I have seen a lot of improvement in his frogs - the central sulcus is not nearly as deep, and the frog is beginning to grow back healthy and nice. He quickly began to be much more cooperative about picking up his feet, I think because it quit hurting every time I tried to pick the dirt out of them. It took a LOT of hard work to get to this point, especially with this big ol' belly I'm getting, but definitely it was my fault that they got this bad to begin with, so it was time well spent. I'm hoping to be able to soon cut back to once daily hoof picking, but I will wait until his frogs are 100% healthy again.
I'm glad that Jack's hooves are on their way back to healthy. At 29 years old, he's got his share of problems, and I'm glad that finally his hooves won't be one of them. Now if only I could just keep weight on him! All day grazing, twice daily pelleted Senior horse feed, and regular worming is not enough for him!

Monday, July 20, 2009

Yes, I'm still here

I have a couple of posts planned, but first I have to find the time to do it! Been busy, and it's hard to come in and sit down and type when it's so nice out. All I want to take time for is to read the blogs I follow and then go do something!

But soon I'll write about how Jack's thrush treatment's been coming along. Mostly nicely.

I'll also write about some of my recent and ongoing "Adventures withOUT Arabee" but still involving horses.

Plus, I have received an award, and that requires it's own post!

But I have to first post about Arabee's mystery lameness, read about it here.

One and Three Quarters Sound

No, this is not good news. (although I'm hoping not terribly bad news, either!)

Went out to do chores last night, and as I rounded the corner of the barn, I found my mare holding her left front leg up. Uh oh. I poured Jack's feed in his bucket, and had her move to the other side of the gate as usual, and it becomes clear that it is not just the left front that is sore, but also her right hind.
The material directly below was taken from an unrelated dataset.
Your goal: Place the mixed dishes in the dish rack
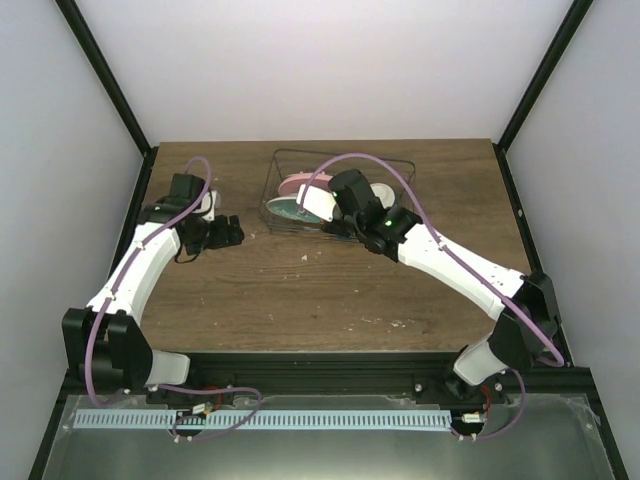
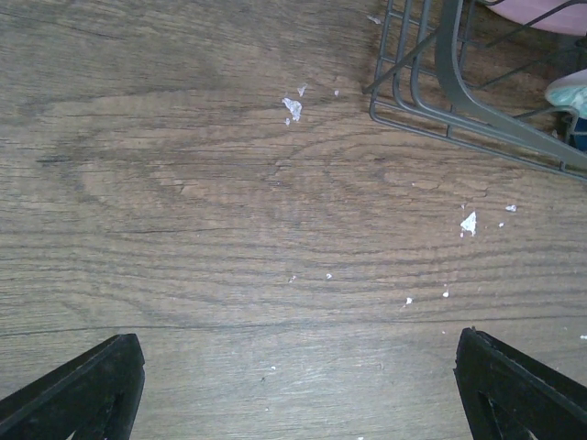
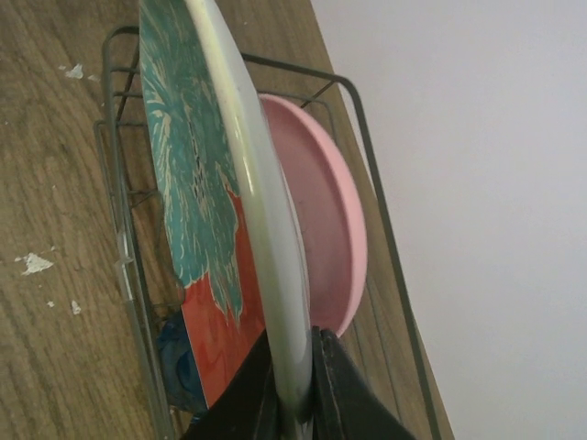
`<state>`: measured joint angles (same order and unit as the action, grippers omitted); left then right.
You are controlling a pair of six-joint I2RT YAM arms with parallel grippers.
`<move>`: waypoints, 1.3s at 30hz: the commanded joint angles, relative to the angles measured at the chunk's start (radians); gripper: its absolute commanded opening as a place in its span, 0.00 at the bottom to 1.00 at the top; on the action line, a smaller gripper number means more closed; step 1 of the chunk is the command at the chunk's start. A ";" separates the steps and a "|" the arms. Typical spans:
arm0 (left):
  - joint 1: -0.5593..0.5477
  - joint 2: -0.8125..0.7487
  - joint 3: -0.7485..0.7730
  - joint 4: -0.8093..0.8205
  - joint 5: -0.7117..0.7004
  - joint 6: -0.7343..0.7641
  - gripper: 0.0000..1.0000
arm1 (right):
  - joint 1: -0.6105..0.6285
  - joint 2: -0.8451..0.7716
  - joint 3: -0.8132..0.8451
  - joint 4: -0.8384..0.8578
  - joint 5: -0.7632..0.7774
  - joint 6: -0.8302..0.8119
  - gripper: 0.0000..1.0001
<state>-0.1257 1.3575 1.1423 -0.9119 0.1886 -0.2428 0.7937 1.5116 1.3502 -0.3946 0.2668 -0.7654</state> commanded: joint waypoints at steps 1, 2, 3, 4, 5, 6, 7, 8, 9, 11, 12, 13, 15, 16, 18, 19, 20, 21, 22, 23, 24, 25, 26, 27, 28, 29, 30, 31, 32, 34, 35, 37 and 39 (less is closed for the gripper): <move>0.005 0.003 0.003 0.013 0.010 0.001 0.94 | 0.004 -0.016 0.006 0.106 0.037 0.016 0.01; 0.005 0.003 0.001 0.013 0.010 0.001 0.94 | 0.004 -0.015 0.001 0.105 0.033 0.018 0.01; 0.005 0.003 0.001 0.013 0.010 0.001 0.94 | 0.005 -0.014 -0.004 0.105 0.030 0.019 0.01; 0.005 0.003 0.000 0.013 0.011 0.001 0.94 | 0.005 -0.013 -0.009 0.107 0.025 0.020 0.01; 0.005 0.003 0.000 0.013 0.010 0.001 0.94 | 0.006 -0.013 -0.015 0.108 0.021 0.022 0.01; 0.005 0.003 0.000 0.013 0.010 0.001 0.94 | 0.006 -0.012 -0.021 0.108 0.015 0.025 0.01; 0.005 0.003 0.000 0.013 0.011 0.001 0.94 | 0.006 -0.009 -0.025 0.108 0.009 0.029 0.01; 0.005 0.003 0.000 0.014 0.012 0.000 0.94 | 0.007 -0.006 -0.030 0.106 0.000 0.035 0.01; 0.005 0.003 0.001 0.016 0.012 0.000 0.94 | 0.007 -0.002 -0.034 0.104 -0.010 0.041 0.01; 0.005 0.005 0.004 0.020 0.014 -0.002 0.94 | 0.007 0.008 -0.043 0.103 -0.031 0.057 0.01; 0.005 0.005 0.007 0.021 0.014 -0.004 0.94 | 0.008 0.014 -0.050 0.104 -0.038 0.063 0.01; 0.005 0.006 0.010 0.021 0.015 -0.004 0.94 | 0.010 0.019 -0.055 0.109 -0.042 0.067 0.01; 0.005 0.008 0.019 0.024 0.013 -0.005 0.94 | 0.011 0.030 -0.066 0.121 -0.053 0.077 0.01; 0.005 0.009 0.023 0.025 0.013 -0.007 0.94 | 0.012 0.035 -0.070 0.125 -0.067 0.083 0.01; 0.005 0.010 0.032 0.029 0.015 -0.011 0.94 | 0.013 0.045 -0.077 0.141 -0.083 0.091 0.01; 0.005 0.013 0.037 0.031 0.016 -0.010 0.94 | 0.013 0.051 -0.081 0.147 -0.091 0.095 0.01; 0.005 0.016 0.045 0.032 0.018 -0.013 0.94 | 0.013 0.057 -0.084 0.155 -0.098 0.098 0.01; 0.005 0.019 0.051 0.033 0.020 -0.013 0.94 | 0.013 0.069 -0.082 0.158 -0.103 0.101 0.01; 0.005 0.022 0.058 0.033 0.020 -0.013 0.94 | 0.013 0.077 -0.081 0.160 -0.108 0.106 0.01; 0.005 0.026 0.063 0.033 0.021 -0.013 0.94 | 0.013 0.084 -0.078 0.157 -0.113 0.109 0.02; 0.005 0.029 0.068 0.032 0.021 -0.013 0.94 | 0.015 0.091 -0.074 0.152 -0.116 0.111 0.03; 0.005 0.033 0.073 0.032 0.024 -0.013 0.94 | 0.018 0.095 -0.071 0.146 -0.118 0.112 0.07; 0.005 0.035 0.076 0.032 0.025 -0.013 0.94 | 0.021 0.097 -0.068 0.137 -0.116 0.111 0.12; 0.005 0.036 0.078 0.033 0.027 -0.013 0.94 | 0.025 0.096 -0.067 0.125 -0.113 0.111 0.17; 0.005 0.037 0.079 0.033 0.029 -0.012 0.94 | 0.025 0.094 -0.064 0.115 -0.109 0.113 0.22; 0.005 0.038 0.079 0.034 0.029 -0.011 0.94 | 0.027 0.088 -0.063 0.107 -0.105 0.116 0.27; 0.005 0.041 0.079 0.034 0.029 -0.011 0.94 | 0.027 0.081 -0.063 0.099 -0.100 0.120 0.31; 0.005 0.043 0.078 0.035 0.030 -0.012 0.94 | 0.027 0.073 -0.063 0.092 -0.095 0.123 0.34; 0.005 0.044 0.077 0.036 0.031 -0.012 0.94 | 0.028 0.063 -0.063 0.085 -0.089 0.127 0.38; 0.005 0.050 0.077 0.039 0.031 -0.013 0.94 | 0.034 0.045 -0.060 0.070 -0.076 0.134 0.46; 0.005 0.053 0.078 0.040 0.033 -0.013 0.94 | 0.039 0.037 -0.055 0.060 -0.065 0.136 0.50; 0.005 0.057 0.080 0.043 0.036 -0.016 0.94 | 0.047 0.021 -0.038 0.032 -0.044 0.140 0.56; 0.005 0.058 0.084 0.046 0.041 -0.017 0.94 | 0.055 0.007 -0.011 -0.007 -0.033 0.154 0.65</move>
<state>-0.1249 1.4063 1.1969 -0.8894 0.2123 -0.2554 0.8276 1.5791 1.2587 -0.3393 0.2008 -0.6395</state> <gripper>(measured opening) 0.939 0.581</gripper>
So Arabee is hobbling around on two good legs. The 3/4 comes in because the right front is the hoof that she cut back in April, and the cut in the hoof wall is still growing out (a little over halfway through). She doesn't walk lame on that leg, but it sure is at least visually compromised, and likely if she were in work, she'd be touchy there.
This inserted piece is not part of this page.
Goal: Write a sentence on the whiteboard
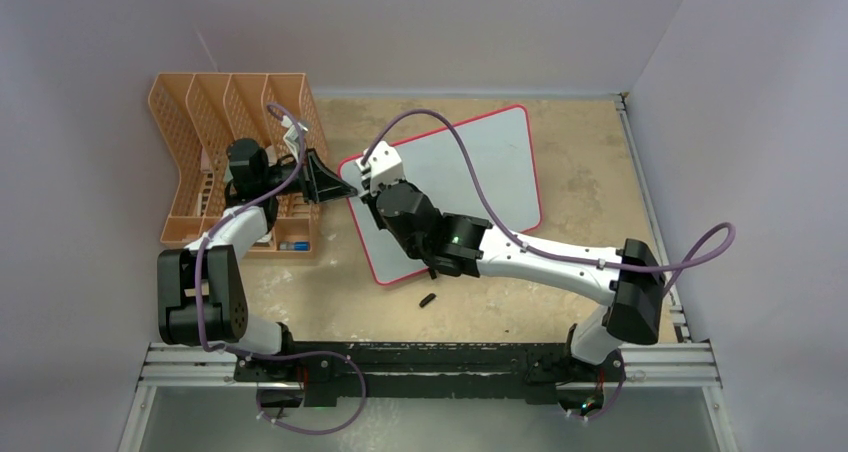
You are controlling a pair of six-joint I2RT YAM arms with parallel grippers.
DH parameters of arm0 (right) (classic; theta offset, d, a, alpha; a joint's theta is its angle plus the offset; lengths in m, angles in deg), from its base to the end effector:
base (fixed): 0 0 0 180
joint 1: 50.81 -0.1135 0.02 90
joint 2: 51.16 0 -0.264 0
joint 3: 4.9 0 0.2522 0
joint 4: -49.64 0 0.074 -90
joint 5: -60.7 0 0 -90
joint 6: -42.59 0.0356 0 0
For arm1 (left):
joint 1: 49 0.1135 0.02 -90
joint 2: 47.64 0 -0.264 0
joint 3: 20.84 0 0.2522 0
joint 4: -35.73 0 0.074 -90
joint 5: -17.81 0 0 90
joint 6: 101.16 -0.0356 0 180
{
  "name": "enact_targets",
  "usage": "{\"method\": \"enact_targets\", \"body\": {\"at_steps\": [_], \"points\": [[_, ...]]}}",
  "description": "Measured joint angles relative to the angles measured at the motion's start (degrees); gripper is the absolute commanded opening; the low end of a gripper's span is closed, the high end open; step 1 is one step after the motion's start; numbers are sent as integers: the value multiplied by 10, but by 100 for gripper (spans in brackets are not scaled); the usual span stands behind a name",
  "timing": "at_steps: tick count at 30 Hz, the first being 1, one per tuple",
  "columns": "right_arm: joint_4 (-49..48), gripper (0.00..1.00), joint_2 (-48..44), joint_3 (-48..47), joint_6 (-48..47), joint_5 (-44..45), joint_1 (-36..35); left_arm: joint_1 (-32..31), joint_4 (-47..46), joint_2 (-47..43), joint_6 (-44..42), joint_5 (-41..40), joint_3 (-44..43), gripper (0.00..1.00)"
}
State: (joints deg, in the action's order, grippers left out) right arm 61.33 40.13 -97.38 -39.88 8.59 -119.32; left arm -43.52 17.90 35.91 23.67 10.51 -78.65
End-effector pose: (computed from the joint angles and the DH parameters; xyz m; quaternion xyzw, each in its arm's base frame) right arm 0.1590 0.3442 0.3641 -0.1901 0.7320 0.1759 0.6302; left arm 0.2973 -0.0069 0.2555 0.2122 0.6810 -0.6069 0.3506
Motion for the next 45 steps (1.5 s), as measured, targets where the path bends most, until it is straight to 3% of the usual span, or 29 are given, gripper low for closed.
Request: {"method": "enact_targets", "body": {"at_steps": [17,45], "points": [[101,0,40,-87,25,2,-1,0,2,-2,-1,-3,0,0],[186,0,52,-107,67,-17,-6,0,5,-2,-3,-10,0,0]]}}
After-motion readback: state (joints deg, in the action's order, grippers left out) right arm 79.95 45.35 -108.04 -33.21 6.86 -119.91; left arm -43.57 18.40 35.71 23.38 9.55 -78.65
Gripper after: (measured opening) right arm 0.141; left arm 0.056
She looks much better this morning than she did last night, and actually trotted and threw in a couple gallop strides on the way out of the gate into the pasture, but she is still CLEARLY lame.
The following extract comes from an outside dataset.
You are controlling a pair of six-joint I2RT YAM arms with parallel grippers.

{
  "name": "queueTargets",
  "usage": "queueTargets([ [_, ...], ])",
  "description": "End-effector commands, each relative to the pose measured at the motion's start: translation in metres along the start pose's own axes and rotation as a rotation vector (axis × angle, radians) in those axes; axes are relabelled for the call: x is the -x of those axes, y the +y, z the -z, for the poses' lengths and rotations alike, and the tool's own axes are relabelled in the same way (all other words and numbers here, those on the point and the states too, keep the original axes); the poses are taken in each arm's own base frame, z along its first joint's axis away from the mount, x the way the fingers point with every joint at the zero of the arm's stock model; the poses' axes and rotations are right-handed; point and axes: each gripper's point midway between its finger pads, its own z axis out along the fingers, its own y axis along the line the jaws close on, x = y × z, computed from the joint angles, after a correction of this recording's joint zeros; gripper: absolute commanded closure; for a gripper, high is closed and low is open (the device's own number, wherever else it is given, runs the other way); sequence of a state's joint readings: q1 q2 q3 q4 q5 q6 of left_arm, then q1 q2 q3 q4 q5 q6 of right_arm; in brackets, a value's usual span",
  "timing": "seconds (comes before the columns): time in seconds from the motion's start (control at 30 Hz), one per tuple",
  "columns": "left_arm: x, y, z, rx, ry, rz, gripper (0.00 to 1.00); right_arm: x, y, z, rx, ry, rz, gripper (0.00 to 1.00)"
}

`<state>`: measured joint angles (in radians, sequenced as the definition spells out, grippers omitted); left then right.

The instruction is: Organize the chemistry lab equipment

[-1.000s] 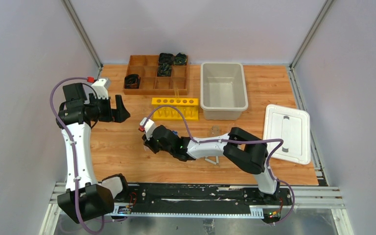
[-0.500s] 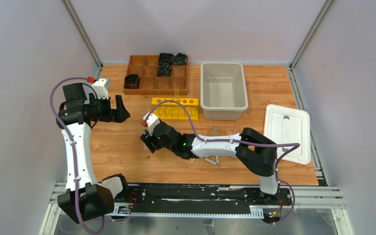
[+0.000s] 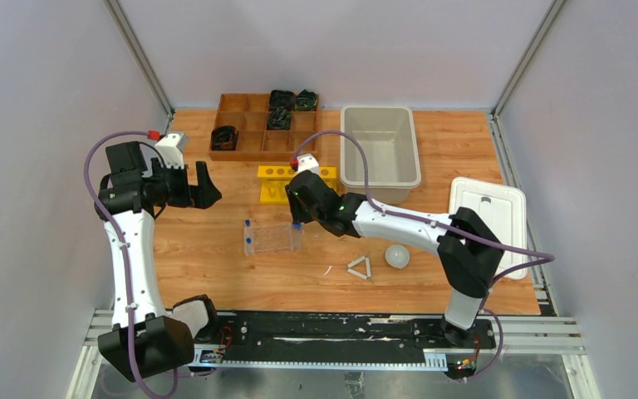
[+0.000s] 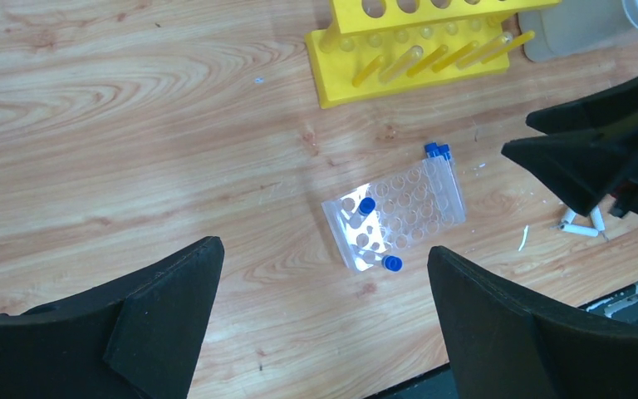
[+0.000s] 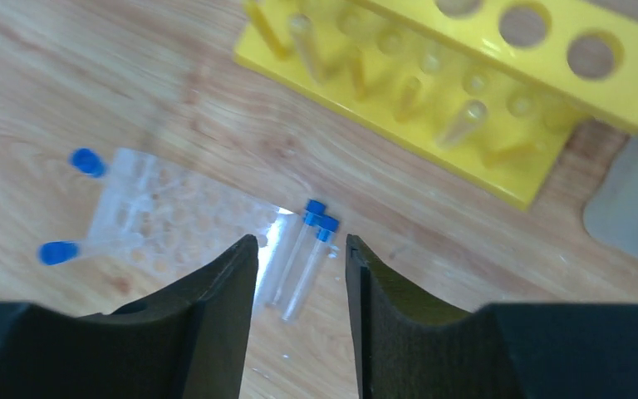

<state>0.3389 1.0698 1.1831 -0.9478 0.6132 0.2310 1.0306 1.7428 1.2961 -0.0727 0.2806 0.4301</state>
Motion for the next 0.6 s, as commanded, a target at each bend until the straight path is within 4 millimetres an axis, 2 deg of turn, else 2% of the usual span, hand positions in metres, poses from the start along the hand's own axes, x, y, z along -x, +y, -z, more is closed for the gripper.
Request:
queueTargets([
  [0.0,0.002,-0.002,0.002,-0.011,-0.023,-0.012,0.00,-0.049,-0.029,-0.008,-0.101,0.168,-0.047,0.55],
  [0.3,0.005,-0.004,0.002,-0.017,-0.028,-0.009,0.00,-0.080,-0.028,-0.038,-0.123,0.261,-0.034,0.58],
  [0.57,0.006,-0.004,0.003,-0.018,-0.031,-0.014,0.00,-0.096,-0.029,-0.051,-0.136,0.302,-0.035,0.61],
])
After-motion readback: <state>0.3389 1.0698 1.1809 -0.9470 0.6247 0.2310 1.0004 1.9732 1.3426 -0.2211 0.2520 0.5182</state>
I picked her feet, checked them and they're not hot at all. I picked up her leg and squeezed around on it, and there were no obvious signs for me to tell where she hurt it.

The only thing I can think of is that she was trotting around in the pasture yesterday, and found a slick spot, and strained/sprained that diagonal pair. Actually, the Rescue 20 helicopter flew overhead yesterday just as the dew was mostly dried off, and they were flying pretty low, I assume looking for their landing spot. I didn't notice any activity in the horse pasture, but then I was looking up in the sky at the helicopter. It wouldn't surprise me if the chopper scared her and caused her to startle, and slip.

My plan was to wait a day or two, since she is moving much better now than last night. I think she'll work it out on her own, without having to call the vet. Any other opinions?

Tuesday, July 7, 2009

Thrush Treatment

I trimmed Arabee's feet over the weekend - they look great. I may or may not post the pictures I took....we'll see how ambitious I get!

Jack, on the other hand.....well, his frogs are in terrible shape. I need immediate thrush treatment on his feet, and it needs to be effective!

First, I need to start cleaning out his hooves daily, or twice daily, no exceptions. Typically, after a trim I start out good the first week or two, then forget the daily hoof cleanings. Daily hoofpicking is a must.

Second, I'm hoping to find a "safe" thrush treatment I can apply to his hooves. I don't want to use a harsh chemical since I'm pregnant, but his thrush has gotten to the point that it NEEDS attention. Has anyone tried anything that they recommend? I'll be doing an internet search later on, but would love to hear suggestions if anyone else has tried something that works well.